RECORDED INFORMATION:
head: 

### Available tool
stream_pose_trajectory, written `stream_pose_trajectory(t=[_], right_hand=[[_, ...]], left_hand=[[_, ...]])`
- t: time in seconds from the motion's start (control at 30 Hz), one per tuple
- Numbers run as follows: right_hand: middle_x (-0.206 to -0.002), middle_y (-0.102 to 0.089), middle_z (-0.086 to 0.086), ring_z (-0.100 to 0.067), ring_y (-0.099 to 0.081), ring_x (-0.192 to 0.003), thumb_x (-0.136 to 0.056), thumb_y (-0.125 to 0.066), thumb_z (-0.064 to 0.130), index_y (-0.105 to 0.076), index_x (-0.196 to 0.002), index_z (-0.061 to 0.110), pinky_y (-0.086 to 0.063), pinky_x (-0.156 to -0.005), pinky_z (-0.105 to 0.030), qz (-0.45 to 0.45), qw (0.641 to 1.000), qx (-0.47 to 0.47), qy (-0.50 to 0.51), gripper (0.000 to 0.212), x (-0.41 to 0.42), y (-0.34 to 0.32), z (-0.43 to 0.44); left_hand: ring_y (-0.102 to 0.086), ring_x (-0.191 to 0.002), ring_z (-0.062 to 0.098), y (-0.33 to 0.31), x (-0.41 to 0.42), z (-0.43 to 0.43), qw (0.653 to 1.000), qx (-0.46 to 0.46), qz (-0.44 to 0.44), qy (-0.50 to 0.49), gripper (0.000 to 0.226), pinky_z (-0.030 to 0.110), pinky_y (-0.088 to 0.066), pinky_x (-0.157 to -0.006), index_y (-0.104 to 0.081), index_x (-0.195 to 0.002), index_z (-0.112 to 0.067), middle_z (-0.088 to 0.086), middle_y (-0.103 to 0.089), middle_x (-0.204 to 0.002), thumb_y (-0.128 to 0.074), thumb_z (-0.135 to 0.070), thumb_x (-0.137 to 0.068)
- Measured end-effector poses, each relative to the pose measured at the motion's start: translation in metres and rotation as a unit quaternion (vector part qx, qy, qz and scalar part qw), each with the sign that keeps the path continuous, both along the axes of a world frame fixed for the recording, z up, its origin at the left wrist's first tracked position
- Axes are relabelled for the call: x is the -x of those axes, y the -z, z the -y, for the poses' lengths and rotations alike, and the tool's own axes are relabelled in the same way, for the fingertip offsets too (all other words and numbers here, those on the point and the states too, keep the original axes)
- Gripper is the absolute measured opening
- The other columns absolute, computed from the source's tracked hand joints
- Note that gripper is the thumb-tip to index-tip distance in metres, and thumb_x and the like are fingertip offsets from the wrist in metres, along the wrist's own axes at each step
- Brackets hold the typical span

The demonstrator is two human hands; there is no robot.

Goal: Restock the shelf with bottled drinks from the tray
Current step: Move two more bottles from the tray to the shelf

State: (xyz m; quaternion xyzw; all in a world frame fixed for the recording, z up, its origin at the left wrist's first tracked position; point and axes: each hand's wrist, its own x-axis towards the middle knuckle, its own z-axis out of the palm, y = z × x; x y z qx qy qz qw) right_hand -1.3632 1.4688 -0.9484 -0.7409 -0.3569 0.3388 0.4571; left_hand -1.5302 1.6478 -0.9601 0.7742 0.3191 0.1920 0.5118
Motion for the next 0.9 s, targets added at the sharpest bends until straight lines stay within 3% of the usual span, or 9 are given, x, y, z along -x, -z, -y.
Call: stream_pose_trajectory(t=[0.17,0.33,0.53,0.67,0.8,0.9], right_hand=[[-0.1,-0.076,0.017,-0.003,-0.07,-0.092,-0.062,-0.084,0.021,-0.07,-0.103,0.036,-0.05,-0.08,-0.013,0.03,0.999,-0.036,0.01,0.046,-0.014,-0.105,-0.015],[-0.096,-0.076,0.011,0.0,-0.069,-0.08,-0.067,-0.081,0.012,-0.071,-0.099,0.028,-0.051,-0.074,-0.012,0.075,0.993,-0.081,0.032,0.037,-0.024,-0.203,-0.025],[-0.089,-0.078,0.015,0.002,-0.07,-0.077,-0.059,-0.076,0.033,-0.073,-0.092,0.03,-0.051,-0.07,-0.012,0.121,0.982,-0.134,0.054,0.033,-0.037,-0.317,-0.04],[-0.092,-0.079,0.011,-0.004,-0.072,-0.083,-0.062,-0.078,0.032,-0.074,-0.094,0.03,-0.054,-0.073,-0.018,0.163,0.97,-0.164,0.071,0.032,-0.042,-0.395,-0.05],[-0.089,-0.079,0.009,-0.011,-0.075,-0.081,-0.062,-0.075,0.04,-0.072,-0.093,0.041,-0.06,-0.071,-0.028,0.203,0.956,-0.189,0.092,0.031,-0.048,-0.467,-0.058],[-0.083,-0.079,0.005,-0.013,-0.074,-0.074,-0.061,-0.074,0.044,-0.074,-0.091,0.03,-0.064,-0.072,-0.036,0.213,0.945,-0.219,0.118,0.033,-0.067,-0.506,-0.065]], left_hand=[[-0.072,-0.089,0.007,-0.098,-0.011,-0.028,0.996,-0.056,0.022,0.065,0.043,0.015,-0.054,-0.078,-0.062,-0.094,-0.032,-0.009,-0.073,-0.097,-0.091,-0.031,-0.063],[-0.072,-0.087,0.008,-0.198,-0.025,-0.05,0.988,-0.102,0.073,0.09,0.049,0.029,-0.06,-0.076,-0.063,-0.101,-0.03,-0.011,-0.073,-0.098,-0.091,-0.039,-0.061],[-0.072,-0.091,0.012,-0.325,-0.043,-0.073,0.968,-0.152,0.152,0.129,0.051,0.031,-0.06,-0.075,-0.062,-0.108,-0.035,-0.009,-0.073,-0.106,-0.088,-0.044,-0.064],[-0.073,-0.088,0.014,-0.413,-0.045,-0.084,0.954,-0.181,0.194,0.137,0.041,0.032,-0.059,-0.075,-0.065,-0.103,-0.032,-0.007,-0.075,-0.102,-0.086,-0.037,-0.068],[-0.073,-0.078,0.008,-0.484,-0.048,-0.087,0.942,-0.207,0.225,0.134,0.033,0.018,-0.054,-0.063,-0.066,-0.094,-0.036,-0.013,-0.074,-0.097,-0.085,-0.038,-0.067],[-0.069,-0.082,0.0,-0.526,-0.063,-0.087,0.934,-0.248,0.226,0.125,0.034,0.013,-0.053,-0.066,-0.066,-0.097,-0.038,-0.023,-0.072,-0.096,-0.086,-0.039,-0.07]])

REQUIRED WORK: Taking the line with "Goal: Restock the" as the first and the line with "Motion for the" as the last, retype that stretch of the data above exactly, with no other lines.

ANSWER SECTION:
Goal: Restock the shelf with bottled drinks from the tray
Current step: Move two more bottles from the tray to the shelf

State: (xyz m; quaternion xyzw; all in a world frame fixed for the recording, z up, its origin at the left wrist's first tracked position; point and axes: each hand's wrist, its own x-axis towards the middle knuckle, its own z-axis out of the palm, y = z × x; x y z qx qy qz qw) right_hand -1.3632 1.4688 -0.9484 -0.7409 -0.3569 0.3388 0.4571; left_hand -1.5302 1.6478 -0.9601 0.7742 0.3191 0.1920 0.5118
Motion for the next 0.9 s, targets added at the sharpest bends until straight lines stay within 3% of the usual span, or 9 are given, x, y, z along -x, -z, -y.

With that, the answer is done.